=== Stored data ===
══════════════════════════════

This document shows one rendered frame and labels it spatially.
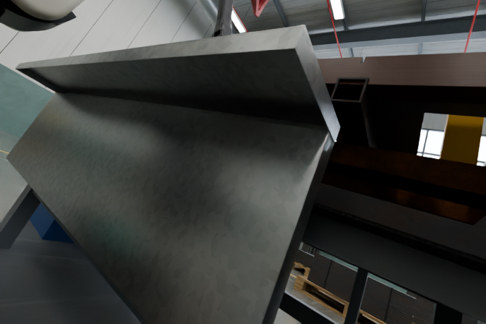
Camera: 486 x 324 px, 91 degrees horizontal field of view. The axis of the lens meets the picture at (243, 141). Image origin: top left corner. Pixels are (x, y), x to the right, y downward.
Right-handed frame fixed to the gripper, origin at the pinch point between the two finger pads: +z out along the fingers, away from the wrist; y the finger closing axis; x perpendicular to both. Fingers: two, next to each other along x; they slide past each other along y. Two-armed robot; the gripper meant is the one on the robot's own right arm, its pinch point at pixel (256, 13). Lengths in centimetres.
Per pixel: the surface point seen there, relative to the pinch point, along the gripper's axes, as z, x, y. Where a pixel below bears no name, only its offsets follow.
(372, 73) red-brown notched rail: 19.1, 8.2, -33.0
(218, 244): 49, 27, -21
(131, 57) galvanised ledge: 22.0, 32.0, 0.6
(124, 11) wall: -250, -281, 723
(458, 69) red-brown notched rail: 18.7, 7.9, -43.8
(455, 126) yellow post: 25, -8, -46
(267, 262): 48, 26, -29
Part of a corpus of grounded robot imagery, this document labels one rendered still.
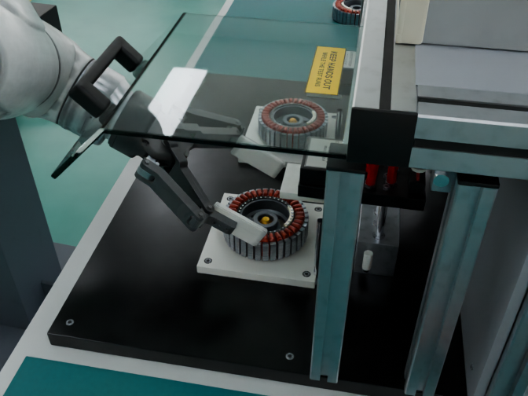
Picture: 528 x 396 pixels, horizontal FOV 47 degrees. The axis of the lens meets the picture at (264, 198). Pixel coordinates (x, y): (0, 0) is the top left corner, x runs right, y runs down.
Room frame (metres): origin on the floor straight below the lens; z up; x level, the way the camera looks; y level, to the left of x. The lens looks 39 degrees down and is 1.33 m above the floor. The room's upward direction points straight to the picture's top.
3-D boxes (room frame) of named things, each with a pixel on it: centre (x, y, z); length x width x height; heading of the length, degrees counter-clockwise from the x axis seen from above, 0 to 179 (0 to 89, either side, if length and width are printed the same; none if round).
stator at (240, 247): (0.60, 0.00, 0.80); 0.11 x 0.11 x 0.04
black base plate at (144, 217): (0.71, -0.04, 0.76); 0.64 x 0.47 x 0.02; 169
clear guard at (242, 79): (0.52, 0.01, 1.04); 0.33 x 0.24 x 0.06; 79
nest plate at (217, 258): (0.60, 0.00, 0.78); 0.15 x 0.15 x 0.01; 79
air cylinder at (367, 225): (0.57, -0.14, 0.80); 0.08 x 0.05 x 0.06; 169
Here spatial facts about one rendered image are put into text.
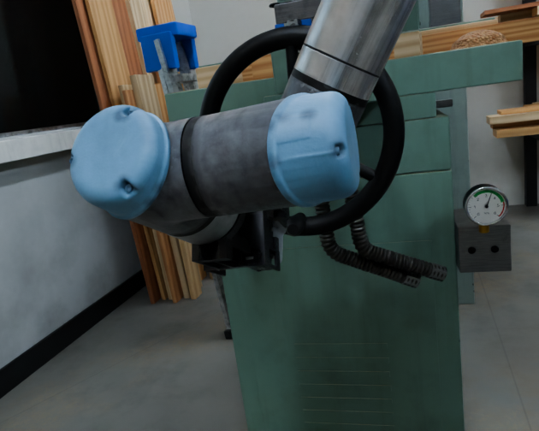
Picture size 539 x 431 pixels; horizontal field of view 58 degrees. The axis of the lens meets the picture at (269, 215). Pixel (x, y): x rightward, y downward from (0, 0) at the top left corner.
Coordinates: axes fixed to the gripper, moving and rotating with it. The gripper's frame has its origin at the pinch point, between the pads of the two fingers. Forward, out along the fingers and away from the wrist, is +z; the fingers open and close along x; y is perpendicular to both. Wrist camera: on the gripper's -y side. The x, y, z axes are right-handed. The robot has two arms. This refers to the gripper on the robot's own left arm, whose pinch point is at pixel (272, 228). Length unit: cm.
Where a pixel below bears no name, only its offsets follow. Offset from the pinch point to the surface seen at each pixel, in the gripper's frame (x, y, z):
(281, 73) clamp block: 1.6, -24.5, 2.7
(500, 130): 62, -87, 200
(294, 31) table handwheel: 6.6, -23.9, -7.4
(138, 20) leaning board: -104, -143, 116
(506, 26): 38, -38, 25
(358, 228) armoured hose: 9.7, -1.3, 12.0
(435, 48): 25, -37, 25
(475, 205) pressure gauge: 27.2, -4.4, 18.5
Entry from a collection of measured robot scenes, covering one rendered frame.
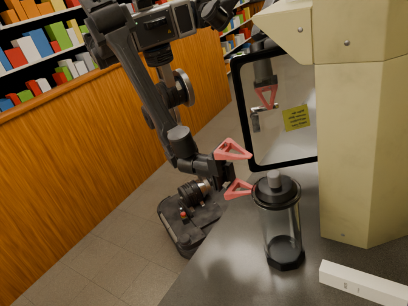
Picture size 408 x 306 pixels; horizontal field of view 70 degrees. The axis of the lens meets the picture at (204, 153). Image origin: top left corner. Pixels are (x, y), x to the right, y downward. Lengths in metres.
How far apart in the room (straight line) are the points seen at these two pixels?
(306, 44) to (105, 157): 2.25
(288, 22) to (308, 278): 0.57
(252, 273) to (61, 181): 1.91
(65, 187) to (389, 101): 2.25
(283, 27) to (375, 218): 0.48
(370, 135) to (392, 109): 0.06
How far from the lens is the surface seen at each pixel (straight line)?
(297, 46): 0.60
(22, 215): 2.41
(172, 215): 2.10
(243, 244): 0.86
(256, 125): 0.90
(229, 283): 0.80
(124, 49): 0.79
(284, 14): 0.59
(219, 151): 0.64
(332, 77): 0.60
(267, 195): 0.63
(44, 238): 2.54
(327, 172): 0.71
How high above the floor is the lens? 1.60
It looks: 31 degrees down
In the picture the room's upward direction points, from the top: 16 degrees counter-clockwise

══════════════════════════════

=== Exercise ===
Copy the lines above exactly. Do not include pictures.

=== Response box ===
This document shows one rendered frame and labels it spatially.
Camera: 486 x 324 px, 91 degrees horizontal field of view. The axis of the lens meets the picture at (243, 141). Image origin: top left corner. Pixels are (x, y), x to the right, y downward.
Right-handed frame fixed to the gripper, origin at the pinch point between the two finger pads: +z out along the fingers, away from the wrist; y the finger closing axis; x perpendicular to both. Fingers: two, next to each other along x; they slide past each other along y. Two-armed robot; the gripper meant is the one on the robot's own right arm, its pinch point at pixel (256, 13). Lengths in centimetres.
Per pixel: the surface point seen there, relative to the pinch point, along the gripper's axes, as z, x, y. Where a pixel below bears no name, only its offsets follow.
(372, 73) red-brown notched rail: 19.1, 8.2, -33.0
(218, 244): 49, 27, -21
(131, 57) galvanised ledge: 22.0, 32.0, 0.6
(124, 11) wall: -250, -281, 723
(458, 69) red-brown notched rail: 18.7, 7.9, -43.8
(455, 126) yellow post: 25, -8, -46
(267, 262): 48, 26, -29
Part of a corpus of grounded robot imagery, this document labels one rendered still.
Picture: 528 x 396 pixels, horizontal FOV 47 degrees. The axis of the lens meets the picture at (264, 198). Pixel coordinates (x, y): (0, 0) is the top left corner, x runs right, y runs down.
Room frame (metres): origin on the floor straight below the lens; z up; x level, the way the camera looks; y level, to the left of x. The lens looks 39 degrees down and is 1.33 m above the floor. The room's upward direction points straight to the picture's top.
3-D boxes (room frame) of named things, each with a pixel on it: centre (x, y, z); length x width x height; heading of the length, degrees counter-clockwise from the x axis seen from above, 0 to 179 (0 to 89, either side, if length and width are printed the same; none if round).
stator at (240, 247): (0.60, 0.00, 0.80); 0.11 x 0.11 x 0.04
black base plate at (144, 217): (0.71, -0.04, 0.76); 0.64 x 0.47 x 0.02; 169
clear guard at (242, 79): (0.52, 0.01, 1.04); 0.33 x 0.24 x 0.06; 79
nest plate at (217, 258): (0.60, 0.00, 0.78); 0.15 x 0.15 x 0.01; 79
air cylinder at (367, 225): (0.57, -0.14, 0.80); 0.08 x 0.05 x 0.06; 169
Here spatial facts about one rendered image are put into text.
Picture size 539 x 431 pixels; horizontal field of view 58 degrees. The axis of the lens meets the picture at (269, 215). Pixel (x, y): x rightward, y downward from (0, 0) at the top left corner.
Coordinates: axes fixed to the gripper, moving and rotating with it. The gripper's frame has its origin at the pinch point, between the pads of the two fingers. Forward, out along the fingers and away from the wrist, is +z; the fingers open and close along x; y is perpendicular to both. Wrist camera: on the gripper's -y side. The x, y, z axes are right-handed. The robot has two arms. This refers to the gripper on the robot's own left arm, whose pinch point is at pixel (272, 228). Length unit: cm.
Where a pixel below bears no name, only its offsets follow. Offset from the pinch point to the surface seen at each pixel, in the gripper's frame (x, y, z):
(281, 73) clamp block: 1.6, -24.5, 2.7
(500, 130): 62, -87, 200
(294, 31) table handwheel: 6.6, -23.9, -7.4
(138, 20) leaning board: -104, -143, 116
(506, 26): 38, -38, 25
(358, 228) armoured hose: 9.7, -1.3, 12.0
(435, 48): 25, -37, 25
(475, 205) pressure gauge: 27.2, -4.4, 18.5
Entry from a collection of measured robot scenes, covering one rendered frame.
Picture size 408 x 306 pixels; horizontal field of view 70 degrees. The axis of the lens meets the picture at (204, 153). Image origin: top left corner. Pixels are (x, y), x to the right, y downward. Lengths in metres.
How far apart in the room (straight line) are the points seen at these two pixels?
(306, 44) to (105, 157): 2.25
(288, 22) to (308, 278): 0.57
(252, 273) to (61, 181): 1.91
(65, 187) to (389, 101): 2.25
(283, 27) to (375, 218): 0.48
(370, 135) to (392, 109): 0.06
How far from the lens is the surface seen at each pixel (straight line)?
(297, 46): 0.60
(22, 215): 2.41
(172, 215): 2.10
(243, 244): 0.86
(256, 125): 0.90
(229, 283): 0.80
(124, 49): 0.79
(284, 14): 0.59
(219, 151): 0.64
(332, 77): 0.60
(267, 195): 0.63
(44, 238): 2.54
(327, 172): 0.71
How high above the floor is the lens? 1.60
It looks: 31 degrees down
In the picture the room's upward direction points, from the top: 16 degrees counter-clockwise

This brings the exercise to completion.